Reports module: according to form logic, form computing, generate the form in scene.
The log processing O&M monitoring system that the present invention provides, is broadly divided into collection of log data display module, daily record numberAccording to extraction module and daily record monitoring alarm module, log collection, storage, association analysiss, alarm are focused on, realizes dayWill O&M efficient process, thus solving the following key issue in log processing O&M monitoring system:
1. daily record centralised storage: Real-time Collection server log, upload to central processing system, unified management, preservationDaily record, improves O&M efficiency.
2. various daily record normalizeds: because whole network equipment species is various, each device log format information memory, fieldImplication, communication protocol differs greatly, and needs the various daily records collecting are normalized.
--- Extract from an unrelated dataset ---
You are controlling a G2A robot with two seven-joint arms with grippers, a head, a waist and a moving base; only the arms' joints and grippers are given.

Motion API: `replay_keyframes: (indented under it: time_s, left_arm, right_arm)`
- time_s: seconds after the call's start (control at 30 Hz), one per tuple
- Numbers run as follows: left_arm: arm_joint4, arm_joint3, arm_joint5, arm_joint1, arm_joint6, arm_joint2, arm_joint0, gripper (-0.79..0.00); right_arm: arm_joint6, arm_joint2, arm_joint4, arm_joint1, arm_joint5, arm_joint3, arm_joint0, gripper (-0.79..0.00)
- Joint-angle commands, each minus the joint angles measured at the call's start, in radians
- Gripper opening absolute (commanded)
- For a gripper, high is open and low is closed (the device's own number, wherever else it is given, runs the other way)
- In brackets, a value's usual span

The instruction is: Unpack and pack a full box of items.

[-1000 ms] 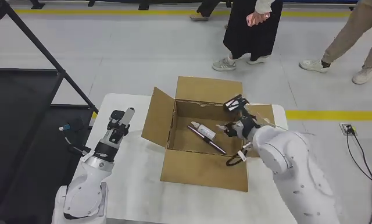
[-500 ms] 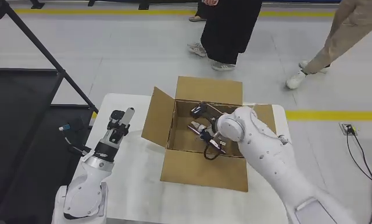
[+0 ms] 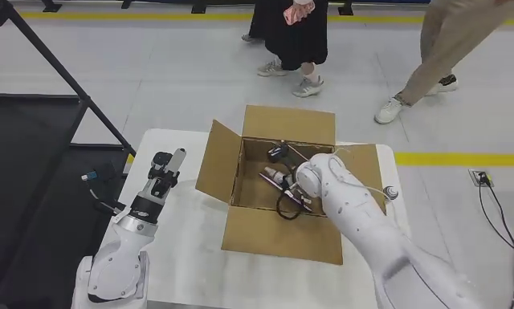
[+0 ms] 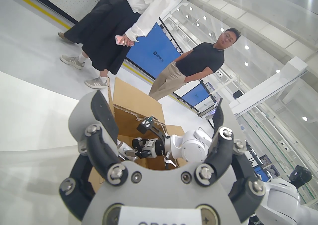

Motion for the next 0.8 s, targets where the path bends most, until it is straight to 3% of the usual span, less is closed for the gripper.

3. based on tactful daily record filtration and merger: in the face of magnanimity original log, need to be filtered according to corresponding strategiesAnd merger, mitigate daily record data transmission pressure and storage pressure.
4. multidimensional association analysiss demand: event vestige in multiple equipment for the user is associated analyzing, is formedOne complete event associative operation process.
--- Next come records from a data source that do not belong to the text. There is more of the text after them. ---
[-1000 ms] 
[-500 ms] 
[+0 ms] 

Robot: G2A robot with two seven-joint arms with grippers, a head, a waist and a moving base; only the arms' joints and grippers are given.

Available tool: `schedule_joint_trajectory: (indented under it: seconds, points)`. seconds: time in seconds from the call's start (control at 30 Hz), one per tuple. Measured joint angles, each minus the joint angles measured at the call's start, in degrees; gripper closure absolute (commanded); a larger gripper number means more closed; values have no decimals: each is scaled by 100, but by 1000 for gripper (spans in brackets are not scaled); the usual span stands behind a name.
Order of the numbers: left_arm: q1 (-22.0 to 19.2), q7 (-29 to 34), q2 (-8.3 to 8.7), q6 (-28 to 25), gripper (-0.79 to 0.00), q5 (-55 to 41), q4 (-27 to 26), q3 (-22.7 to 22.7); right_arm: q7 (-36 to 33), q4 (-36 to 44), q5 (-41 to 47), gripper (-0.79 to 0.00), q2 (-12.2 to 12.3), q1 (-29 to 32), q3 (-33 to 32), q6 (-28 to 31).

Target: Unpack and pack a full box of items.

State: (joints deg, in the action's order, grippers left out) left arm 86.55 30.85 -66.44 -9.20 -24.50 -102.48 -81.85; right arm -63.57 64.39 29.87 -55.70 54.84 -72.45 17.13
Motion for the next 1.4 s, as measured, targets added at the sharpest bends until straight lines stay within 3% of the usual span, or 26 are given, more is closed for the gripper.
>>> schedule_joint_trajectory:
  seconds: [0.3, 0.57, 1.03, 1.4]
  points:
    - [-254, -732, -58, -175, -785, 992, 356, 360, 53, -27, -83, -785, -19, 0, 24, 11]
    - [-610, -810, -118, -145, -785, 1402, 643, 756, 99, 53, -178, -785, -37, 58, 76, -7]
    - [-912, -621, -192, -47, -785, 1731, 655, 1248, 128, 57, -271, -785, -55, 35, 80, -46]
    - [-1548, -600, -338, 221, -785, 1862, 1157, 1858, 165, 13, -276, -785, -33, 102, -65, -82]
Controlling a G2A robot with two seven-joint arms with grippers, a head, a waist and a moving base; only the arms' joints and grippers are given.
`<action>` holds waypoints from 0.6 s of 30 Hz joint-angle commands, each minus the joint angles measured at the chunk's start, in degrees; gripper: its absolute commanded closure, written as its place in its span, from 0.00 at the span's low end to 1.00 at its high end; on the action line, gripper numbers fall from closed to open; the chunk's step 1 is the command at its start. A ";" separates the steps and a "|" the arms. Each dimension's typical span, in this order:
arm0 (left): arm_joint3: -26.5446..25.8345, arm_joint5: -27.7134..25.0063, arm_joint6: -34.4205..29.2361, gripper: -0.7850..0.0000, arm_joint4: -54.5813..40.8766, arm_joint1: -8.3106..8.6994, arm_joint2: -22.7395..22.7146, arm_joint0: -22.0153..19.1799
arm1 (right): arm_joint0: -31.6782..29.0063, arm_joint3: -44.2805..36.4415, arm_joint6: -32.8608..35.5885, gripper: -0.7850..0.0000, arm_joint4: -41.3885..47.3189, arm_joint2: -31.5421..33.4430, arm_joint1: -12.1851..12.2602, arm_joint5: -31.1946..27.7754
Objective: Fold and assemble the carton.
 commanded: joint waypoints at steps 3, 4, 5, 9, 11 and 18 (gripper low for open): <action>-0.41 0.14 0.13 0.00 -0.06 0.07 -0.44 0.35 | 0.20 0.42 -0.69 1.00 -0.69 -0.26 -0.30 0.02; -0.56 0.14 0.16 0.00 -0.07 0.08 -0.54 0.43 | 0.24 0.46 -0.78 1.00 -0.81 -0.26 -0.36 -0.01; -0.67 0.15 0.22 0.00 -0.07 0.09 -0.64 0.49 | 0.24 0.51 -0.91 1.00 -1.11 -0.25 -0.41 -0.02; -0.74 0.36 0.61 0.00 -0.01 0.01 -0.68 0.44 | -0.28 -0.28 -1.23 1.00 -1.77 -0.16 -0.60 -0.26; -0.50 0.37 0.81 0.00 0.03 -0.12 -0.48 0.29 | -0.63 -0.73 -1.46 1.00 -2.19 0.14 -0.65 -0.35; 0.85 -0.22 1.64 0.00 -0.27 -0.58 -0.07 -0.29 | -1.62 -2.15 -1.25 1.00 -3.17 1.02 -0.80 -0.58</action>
5. daily record auto-alarming is processed: by formulating corresponding daily record alarm regulation, believes meeting public security through regular daily recordBreath is alerted in time, by note or promote to system operation maintenance personnel.
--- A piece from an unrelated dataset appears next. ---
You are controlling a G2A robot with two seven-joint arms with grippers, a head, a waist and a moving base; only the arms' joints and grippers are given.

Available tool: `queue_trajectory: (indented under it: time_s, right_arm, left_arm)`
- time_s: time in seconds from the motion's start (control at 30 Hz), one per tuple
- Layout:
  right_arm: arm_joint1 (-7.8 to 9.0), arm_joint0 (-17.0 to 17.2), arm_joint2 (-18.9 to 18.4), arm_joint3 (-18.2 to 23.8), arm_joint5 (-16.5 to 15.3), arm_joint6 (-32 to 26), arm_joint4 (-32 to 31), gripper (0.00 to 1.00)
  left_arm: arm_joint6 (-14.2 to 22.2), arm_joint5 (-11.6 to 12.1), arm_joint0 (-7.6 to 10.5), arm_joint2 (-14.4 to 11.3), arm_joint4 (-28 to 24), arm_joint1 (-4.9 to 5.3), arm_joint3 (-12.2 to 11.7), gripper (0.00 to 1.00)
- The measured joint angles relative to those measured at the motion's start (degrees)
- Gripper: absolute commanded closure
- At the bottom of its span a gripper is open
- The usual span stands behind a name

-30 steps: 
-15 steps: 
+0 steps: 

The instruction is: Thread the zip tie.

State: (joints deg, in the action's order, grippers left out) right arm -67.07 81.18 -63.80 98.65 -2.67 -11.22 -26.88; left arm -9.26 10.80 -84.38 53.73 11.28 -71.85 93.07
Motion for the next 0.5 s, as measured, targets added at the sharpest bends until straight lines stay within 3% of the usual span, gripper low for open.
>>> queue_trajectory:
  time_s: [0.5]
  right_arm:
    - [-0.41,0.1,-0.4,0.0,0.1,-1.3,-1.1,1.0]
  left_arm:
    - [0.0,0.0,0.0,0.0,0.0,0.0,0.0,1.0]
The log processing O&M monitoring system that the present invention provides, is attached most importance to running monitoring and this two aspects of fault alarmPoint, involved host log in all operation systems, middleware daily record, application daily record, database journal etc. are included unificationO&M monitor supervision platform in;And by eliminating log management difference in daily O&M, the difference of log data acquisition means, to eachKind different daily record datas sources realize unified management, unified standards, be uniformly processed, unification represents, unification user logs in, unificationControl of authority, finally realizes the standardization of daily record O&M, automatization, intelligentized big operation management.Concrete advantage is as follows: 1) passes throughThis scheme can record up to a hundred machines, different types of daily record, and can be pooled to real time inspection in an interface.Achieve dayThe centralized management of will carries out log analysis it is no longer necessary to O&M engineer logs on every main frame;And have abundant figureOutput and retrieval template, allow everyone can understand the information representated by daily record, and carry out log searching, and be no longer necessary to pass throughThe shell script on script awk, sed, grep or basis is analyzed.Improve the work effect of log analysis to a great extentRate.2) the daily record centralized stores of the outputs such as ubiquitous system, the network equipment, application can be realized by this scheme and be associated.In the analysis that some are associated than more serious daily record with relation, correspondence problem can be found quickly.3) pass through this scheme realNow to daily record data analysis and statistics, the running status of system can be grasped in real time, various dimensions daily record data, root can be obtainedAccording to different threshold alarms (with more real-time);And service link can be optimized, lift user's body by excavating data inherent valueTest.
Although the present invention is disclosed as above with preferred embodiment, so it is not limited to the present invention, any this area skillArt personnel, without departing from the spirit and scope of the present invention, when can make a little modification and perfect, therefore the protection model of the present inventionEnclose when by being defined that claims are defined.